| Task instructions |
Of all the lines below, return only those starting with the line holding "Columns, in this" and going on through the line holding "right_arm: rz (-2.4", exactly as written.

::::::::

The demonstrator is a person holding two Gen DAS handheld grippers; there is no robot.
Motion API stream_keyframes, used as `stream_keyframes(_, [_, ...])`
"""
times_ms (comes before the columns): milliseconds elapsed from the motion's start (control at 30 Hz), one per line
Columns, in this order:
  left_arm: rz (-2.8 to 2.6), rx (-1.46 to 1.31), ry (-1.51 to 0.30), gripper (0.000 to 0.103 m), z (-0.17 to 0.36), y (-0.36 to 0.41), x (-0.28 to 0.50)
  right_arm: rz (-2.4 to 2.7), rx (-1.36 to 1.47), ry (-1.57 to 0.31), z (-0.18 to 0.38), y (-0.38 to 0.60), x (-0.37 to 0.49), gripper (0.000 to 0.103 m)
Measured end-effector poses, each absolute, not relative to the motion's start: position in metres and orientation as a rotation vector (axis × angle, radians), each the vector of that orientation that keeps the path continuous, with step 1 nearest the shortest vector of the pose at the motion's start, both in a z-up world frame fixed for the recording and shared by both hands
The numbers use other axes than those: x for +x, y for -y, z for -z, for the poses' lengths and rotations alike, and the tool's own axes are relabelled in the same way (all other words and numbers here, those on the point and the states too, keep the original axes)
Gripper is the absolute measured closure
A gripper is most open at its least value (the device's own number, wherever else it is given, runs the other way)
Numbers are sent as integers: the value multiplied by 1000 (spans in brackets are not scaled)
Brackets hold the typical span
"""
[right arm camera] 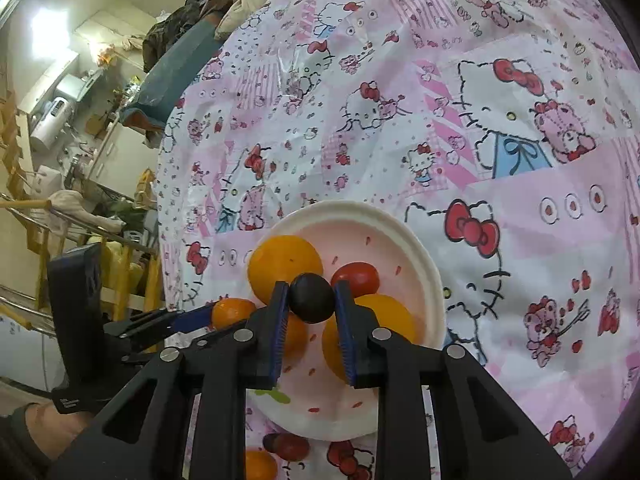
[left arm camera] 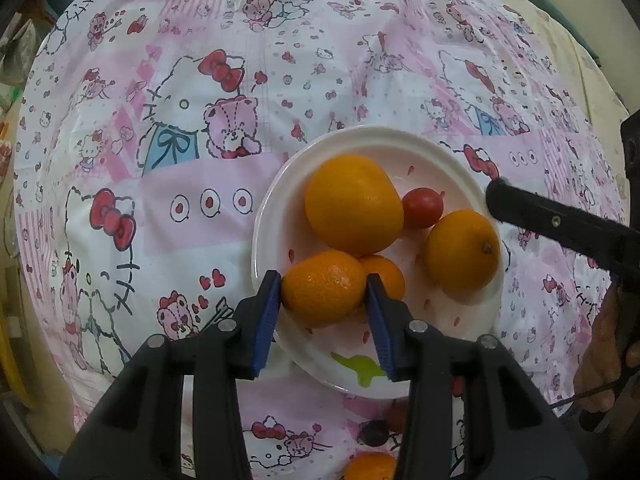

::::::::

| Response box |
Columns, in this order:
  left_arm: rz (-2.8 to 2.6), rx (-1.46 to 1.31), ry (-1.51 to 0.30), gripper (0.000 to 0.103 m), z (-0.17 to 0.36), y (-0.36 to 0.41), x (-0.28 to 0.50)
  right_arm: rz (-2.4 to 2.7), rx (-1.36 to 1.47), ry (-1.57 to 0.31), z (-0.18 to 0.38), y (-0.38 to 0.60), x (-0.37 to 0.49), gripper (0.000 to 0.103 m)

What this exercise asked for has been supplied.